The concept for an EU Pollinator Monitoring Scheme was developed and published by an international group of experts in 2020, under the coordination of the Commission’s Joint Research Centre. The SPRING project, which has a budget of €5 million, will carry out part of this census by 2023. Nineteen research institutions will be involved in the project, which is coordinated by Prof. Josef Settele from the UFZ and Dr David Roy from the UK Centre for Ecology & Hydrology in Wallingford, UK.
"We will use the butterfly monitoring that already exists in many European countries as a blueprint for surveying pollinators", explains Settele. For Germany, the UFZ launched this Citizen Science project in 2005 together with the Gesellschaft für Schmetterlingsschutz e.V. (GfS). Since then, volunteers have been walking fixed routes in the summer months, counting the different species and numbers of butterflies spotted. The same principle is used to survey butterfly occurrences every year in numerous other countries in Europe.
However, Denmark, Greece, Latvia, Lithuania, Romania, and Slovakia still do not have such a programme. This will change within the framework of SPRING. Together with local nature conservation organisations, the project team will first look for volunteers and coordinators for the individual countries and then develop new, or translate existing, identification aids for the species found there. From this spring onwards, the butterfly hunt can really get underway.
However, Europe’s flowers are by no means pollinated only by butterflies; other groups of insects, such as bees and hoverflies, actually play a much greater role in this respect. So which insects must be recorded as a minimum in order to obtain meaningful data on the situation of pollinators? Which methods are suitable for this?
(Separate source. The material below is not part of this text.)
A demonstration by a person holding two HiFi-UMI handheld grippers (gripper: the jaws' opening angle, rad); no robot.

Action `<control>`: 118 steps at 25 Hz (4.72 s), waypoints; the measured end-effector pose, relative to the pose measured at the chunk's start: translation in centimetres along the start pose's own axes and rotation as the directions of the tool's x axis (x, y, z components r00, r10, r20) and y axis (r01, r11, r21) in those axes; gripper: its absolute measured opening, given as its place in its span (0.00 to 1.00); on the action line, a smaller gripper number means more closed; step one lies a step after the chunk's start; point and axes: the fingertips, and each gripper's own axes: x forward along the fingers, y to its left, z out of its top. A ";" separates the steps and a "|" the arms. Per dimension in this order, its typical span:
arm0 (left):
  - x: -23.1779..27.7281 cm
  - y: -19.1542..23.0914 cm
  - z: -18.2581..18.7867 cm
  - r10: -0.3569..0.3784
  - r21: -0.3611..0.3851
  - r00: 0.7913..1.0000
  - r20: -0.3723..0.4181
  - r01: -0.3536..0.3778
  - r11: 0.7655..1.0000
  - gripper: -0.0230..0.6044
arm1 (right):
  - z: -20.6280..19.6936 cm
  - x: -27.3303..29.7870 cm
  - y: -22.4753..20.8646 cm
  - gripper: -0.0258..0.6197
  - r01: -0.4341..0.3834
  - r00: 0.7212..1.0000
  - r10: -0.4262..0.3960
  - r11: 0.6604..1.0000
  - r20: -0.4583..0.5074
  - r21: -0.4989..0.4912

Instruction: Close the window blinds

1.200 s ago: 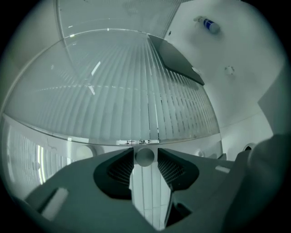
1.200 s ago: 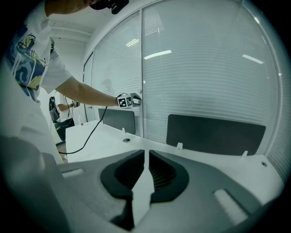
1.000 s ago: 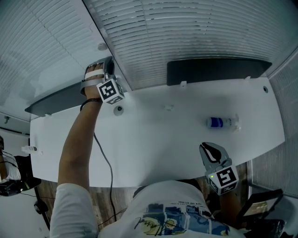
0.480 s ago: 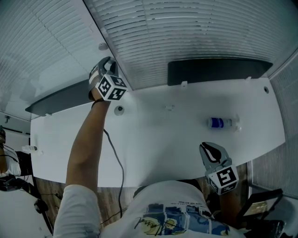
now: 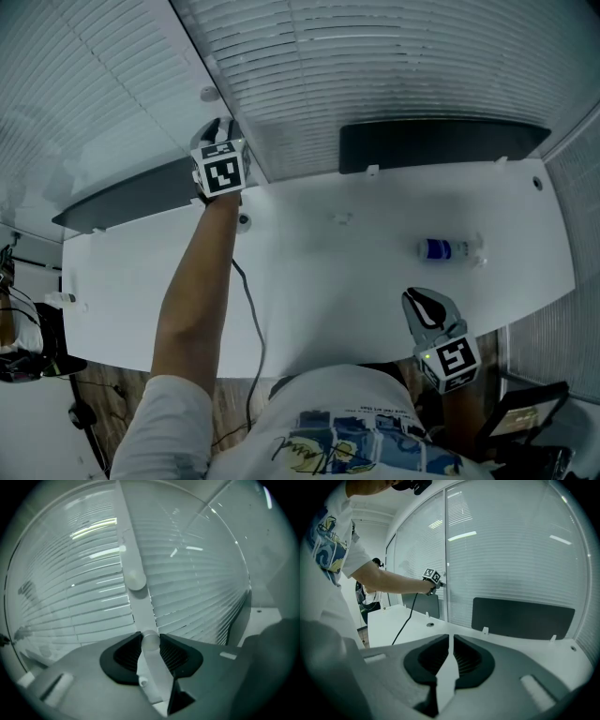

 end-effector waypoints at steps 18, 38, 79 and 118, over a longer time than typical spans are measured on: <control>0.2 0.1 -0.4 -0.123 -0.366 0.992 0.036 0.128 0.922 0.25 | 0.1 0.3 0.1 0.07 -0.014 1.000 0.014 1.000 -0.004 -0.009; -0.4 -1.9 -1.0 -0.018 0.919 1.000 0.006 0.002 0.394 0.32 | 0.4 0.4 0.7 0.07 -0.014 1.000 0.014 1.000 -0.009 0.002; -0.2 0.3 0.0 -0.023 -0.164 0.999 0.038 0.029 0.986 0.24 | 0.4 0.7 0.4 0.07 -0.010 1.000 0.010 1.000 -0.018 0.007; -0.4 -2.7 -0.8 -0.057 0.931 0.998 0.010 0.011 0.365 0.25 | 0.1 0.7 0.4 0.07 -0.015 1.000 0.015 1.000 -0.019 0.011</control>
What is the minimum area that needs to be examined? And what will the entire project cost? "In order to better assess all this, we will develop and test a foundation programme for meaningful monitoring as part of the project", says David Roy.
In up to 24 test areas per country, project staff will use a variety of standard methods to assess the diversity and abundance of pollinators. Similar to butterfly monitoring, volunteers will also count wild bees and hoverflies on defined routes. In tandem, the diversity of pollinators will be assessed using various insect traps. "Based on our experiences, we will develop recommendations on how the individual countries can best continue their monitoring", explains the UKCEH researcher.
However, in order to make all this work, the pollinator census needs enough qualified supporters. "Anyone who knows of initiatives that are already involved in recording pollinating insects is welcome to contact us", says Settele. Based on his experiences with butterfly monitoring, he is optimistic that amateurs can learn to distinguish some of the species with some basic training and a little practice. However, for other pollinating insect species this is much more challenging. For instance, in Germany alone there are around 560 species of wild bees, including bumblebees, and just a handful of people can confidently identify most of these species. In order to change this, the project team will offer online materials and training courses on bee and hoverfly identification. There are also plans for an app that can assign the correct name to some of the insects via image recognition.
In addition to expanding butterfly monitoring and testing the core programme, SPRING also has a number of other approaches being tested. For example, the Netherlands has started an initiative that will use a combination of simple traps and sophisticated image recognition technology to track moths. "We also want to test this in Germany with the active participation of the public", says Settele. "Our Dutch neighbours have already had good initial experiences with this".
After completion of the SPRING project, Europe will then for the first time have the ability to gain a full overview of the status of its pollinating heroes. "We hope that we can persuade most European states to carry out such monitoring", says Settele. "This is the only way we can start to assess where we are doing well in terms of pollinator protection and where we need to work harder".